Alonso anticipates a “painful” triple header starting in Spain

Fernando Alonso expects a “painful” run of races for the Aston Martin Formula 1 team to begin in Barcelona, but he believes that a turnaround in form is not far away.

The Spaniard could qualify only 11th for his home race after both Alpine drivers made it into Q3, although he will gain a place from a grid penalty for Sergio Perez.

Alonso anticipates that the upcoming events in Austria and Britain will also be difficult for the Silverstone team.

However he believes that upgrades due before the summer break could provide a boost as soon as Belgium and Hungary.

“We knew that it will be very tight in this type of circuit,” he said when asked by this writer about missing Q3 in Barcelona.

“I think Austria will be extreme, because when you’re running in one minute and six seconds or four seconds, it’s going to be even tighter.

“I’m happy with the result, even if it’s painful to say, in front of the home grandstands. But before qualifying, our predictions were a little bit more pessimistic.

“Even with one car, we opted to go for three sets in Q1, which is a sign that you are not very confident. And all-in-all, I think to start P11, or P10 with Checo’s penalty is a good result, and hopefully tomorrow we are just one position away from the points. Let’s see.”

Alonso said he wasn’t concerned about Alpine pushing Aston out of the top 10 in Spain.

“No, I think we knew,” he said. “I mean, Alpine was in front of us in Monaco, it was very close in Canada, and here they are just half-a-tenth in front. So they are getting better, and we are getting worse, probably!

“So the combination of the two is not great! I think, as I said many times, we have some things in the pipeline that should put us back in the right direction.

“It’s going to be painful here. It’s going to be painful in Austria, in Silverstone. We have to keep scoring points if it’s eighth, if it’s seventh, ninth, whatever. But we cannot give up, and must stay positive in these tough times.”

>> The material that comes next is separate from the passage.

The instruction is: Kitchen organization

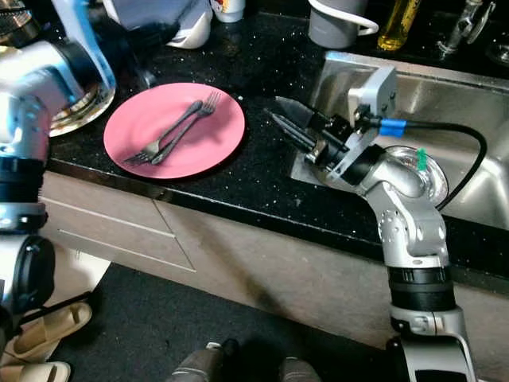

Asked when that pain might end he said: “Hopefully before the summer break. But I think there are a lot of understandings in the team about what went right, what went wrong, not only this year, I think the second part of last year and this year.

“So I think as all the teams, we are getting more and more extreme with the development, and the cars are more critical to drive.

“I think now we understood a few ideas that will bring performance. But as I said, until the next three or four races, some pain to go through.”

Alonso acknowledged that performance in high-speed corners is an issue.

“We’ve been testing few different setups,” he said. “I think these long corners the cars, they all behave differently. I think our car was behaving very differently in Bahrain, and after the first packages that we introduced, we changed a little bit the characteristics of the car.

“So we can mitigate a little bit that with the setups. And I think we are understanding more and more. But when you understand the package, the next one is coming, and it resets everything.

“But as I said, Now I think we have a plan. Let’s see if it contributes to a better result. We are more confident that what we have been in the previous months.”

Alonso is adamant that the Aston technical team is gelling more efficiently as team goes by.

“We cannot forget that last year, it was the first car that this team was making, the new technical team was designing, and I think we’ve been trying to add performance to the car.

“Sometimes we didn’t add much, and we just made the car a little bit more difficult and tricky to drive. And they’ve been working for one year and a half together. So everything is glueing still at the top level, and I think now we are in a strong position into the future.

“So I’m very relaxed, but the present is what matters in racing, and the present is today, the present is Barcelona, and it’s obviously painful, I’m relaxed about the performance.”